In the material below, the required lines run from the one containing "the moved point" through the one containing "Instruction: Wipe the". Copy those lines exactly, ends included, and nothing else.

### Input material

===============

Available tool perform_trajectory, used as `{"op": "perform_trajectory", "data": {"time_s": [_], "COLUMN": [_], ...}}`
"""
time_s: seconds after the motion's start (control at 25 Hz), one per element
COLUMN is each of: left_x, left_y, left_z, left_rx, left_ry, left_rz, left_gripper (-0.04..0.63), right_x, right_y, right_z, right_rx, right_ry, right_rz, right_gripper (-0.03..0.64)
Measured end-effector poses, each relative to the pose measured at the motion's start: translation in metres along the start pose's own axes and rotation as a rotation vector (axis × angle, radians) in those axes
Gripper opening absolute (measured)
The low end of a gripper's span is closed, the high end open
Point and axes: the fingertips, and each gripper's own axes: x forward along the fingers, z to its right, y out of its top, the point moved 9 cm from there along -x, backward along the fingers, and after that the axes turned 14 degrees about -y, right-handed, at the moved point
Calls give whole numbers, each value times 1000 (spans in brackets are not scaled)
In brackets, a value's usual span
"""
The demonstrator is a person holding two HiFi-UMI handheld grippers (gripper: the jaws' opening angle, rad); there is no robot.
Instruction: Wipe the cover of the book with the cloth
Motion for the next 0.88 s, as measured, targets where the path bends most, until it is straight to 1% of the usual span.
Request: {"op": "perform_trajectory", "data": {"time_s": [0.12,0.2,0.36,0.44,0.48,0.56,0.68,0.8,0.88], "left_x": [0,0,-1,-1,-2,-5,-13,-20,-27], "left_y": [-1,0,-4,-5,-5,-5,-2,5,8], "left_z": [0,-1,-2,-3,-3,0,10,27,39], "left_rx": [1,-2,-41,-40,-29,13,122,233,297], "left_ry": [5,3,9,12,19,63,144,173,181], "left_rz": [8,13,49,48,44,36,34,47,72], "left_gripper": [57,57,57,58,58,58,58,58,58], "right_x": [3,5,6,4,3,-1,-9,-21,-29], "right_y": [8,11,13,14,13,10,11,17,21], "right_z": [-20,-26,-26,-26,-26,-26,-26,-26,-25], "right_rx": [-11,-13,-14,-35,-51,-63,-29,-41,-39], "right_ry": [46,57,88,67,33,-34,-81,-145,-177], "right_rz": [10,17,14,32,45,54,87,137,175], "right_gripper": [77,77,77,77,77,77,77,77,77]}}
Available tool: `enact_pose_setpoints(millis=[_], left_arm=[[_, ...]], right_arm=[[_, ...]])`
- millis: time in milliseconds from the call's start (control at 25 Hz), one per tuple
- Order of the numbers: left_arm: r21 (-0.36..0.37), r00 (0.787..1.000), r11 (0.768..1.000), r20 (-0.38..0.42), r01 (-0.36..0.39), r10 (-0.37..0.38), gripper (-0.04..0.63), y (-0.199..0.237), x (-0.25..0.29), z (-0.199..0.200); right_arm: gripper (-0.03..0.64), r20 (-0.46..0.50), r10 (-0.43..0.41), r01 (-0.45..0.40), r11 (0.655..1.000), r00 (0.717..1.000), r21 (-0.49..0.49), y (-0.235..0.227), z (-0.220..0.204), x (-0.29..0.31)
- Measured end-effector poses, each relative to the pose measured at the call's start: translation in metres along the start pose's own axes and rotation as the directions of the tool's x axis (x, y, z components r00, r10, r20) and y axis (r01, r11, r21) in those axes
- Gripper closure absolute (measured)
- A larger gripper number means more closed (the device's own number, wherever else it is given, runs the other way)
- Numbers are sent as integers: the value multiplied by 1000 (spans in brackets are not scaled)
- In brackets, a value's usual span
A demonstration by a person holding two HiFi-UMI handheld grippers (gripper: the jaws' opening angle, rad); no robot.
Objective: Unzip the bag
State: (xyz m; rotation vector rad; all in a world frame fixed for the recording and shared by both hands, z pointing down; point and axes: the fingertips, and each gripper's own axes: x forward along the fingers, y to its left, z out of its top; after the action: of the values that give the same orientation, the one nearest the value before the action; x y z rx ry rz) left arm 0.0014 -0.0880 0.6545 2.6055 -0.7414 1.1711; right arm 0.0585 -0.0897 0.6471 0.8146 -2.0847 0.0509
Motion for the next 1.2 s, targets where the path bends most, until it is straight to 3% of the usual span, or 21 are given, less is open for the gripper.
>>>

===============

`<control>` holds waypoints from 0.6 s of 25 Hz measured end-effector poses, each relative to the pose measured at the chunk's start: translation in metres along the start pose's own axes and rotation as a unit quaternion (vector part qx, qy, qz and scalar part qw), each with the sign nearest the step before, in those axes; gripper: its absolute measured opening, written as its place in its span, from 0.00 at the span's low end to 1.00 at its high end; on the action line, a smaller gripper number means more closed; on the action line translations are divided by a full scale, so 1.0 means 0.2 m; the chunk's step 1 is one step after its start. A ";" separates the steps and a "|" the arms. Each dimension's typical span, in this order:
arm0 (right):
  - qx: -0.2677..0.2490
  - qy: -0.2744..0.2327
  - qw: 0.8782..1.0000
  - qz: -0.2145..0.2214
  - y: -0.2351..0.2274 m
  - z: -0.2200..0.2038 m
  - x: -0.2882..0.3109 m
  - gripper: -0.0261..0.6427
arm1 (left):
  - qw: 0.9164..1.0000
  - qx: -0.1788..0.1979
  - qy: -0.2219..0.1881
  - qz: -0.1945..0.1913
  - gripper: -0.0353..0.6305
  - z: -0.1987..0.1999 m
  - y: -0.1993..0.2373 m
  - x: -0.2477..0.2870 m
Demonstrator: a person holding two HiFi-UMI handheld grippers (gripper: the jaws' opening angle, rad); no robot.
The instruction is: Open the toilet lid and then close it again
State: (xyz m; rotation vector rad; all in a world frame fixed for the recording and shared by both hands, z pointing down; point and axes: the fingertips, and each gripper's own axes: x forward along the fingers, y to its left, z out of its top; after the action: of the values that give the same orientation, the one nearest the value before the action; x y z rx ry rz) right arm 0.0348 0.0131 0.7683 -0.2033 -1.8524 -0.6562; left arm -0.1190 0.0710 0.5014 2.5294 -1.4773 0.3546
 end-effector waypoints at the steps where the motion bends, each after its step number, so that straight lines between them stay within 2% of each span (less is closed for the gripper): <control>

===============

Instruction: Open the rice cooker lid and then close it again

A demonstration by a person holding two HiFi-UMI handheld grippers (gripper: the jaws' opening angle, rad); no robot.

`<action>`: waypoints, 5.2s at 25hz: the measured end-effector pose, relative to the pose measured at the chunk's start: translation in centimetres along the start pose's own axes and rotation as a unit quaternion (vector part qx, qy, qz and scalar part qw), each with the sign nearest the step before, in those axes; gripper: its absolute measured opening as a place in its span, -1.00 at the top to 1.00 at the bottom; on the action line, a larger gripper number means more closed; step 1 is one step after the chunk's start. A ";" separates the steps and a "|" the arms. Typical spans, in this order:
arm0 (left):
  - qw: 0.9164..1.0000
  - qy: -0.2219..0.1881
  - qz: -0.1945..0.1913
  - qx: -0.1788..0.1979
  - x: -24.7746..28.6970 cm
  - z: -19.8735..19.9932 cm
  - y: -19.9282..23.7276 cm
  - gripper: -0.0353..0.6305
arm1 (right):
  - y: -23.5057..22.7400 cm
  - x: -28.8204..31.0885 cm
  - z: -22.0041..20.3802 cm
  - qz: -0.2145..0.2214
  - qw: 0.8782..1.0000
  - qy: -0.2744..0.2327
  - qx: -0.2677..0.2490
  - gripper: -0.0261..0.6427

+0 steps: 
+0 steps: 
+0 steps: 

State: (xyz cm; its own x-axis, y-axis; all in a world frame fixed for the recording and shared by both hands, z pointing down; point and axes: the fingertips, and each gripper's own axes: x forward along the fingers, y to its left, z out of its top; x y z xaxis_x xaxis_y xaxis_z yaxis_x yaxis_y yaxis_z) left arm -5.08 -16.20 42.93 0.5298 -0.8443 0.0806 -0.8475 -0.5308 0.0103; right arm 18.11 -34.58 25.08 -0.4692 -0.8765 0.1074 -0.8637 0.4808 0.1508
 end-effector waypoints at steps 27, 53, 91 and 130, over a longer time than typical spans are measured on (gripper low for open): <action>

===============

### Result for this exercise
Point and axes: the fingertips, and each gripper's own axes: x forward along the fingers, z to its right, y out of its top, the point moved 9 cm from there along -x, backward along the fingers, and after that the axes turned 14 degrees about -y, right-handed, at the moved point
Calls give whole numbers, each value times 1000 (spans in brackets are not scaled)
In brackets, a value's usual span
"""
The demonstrator is a person holding two HiFi-UMI handheld grippers (gripper: the jaws' opening angle, rad); there is no robot.
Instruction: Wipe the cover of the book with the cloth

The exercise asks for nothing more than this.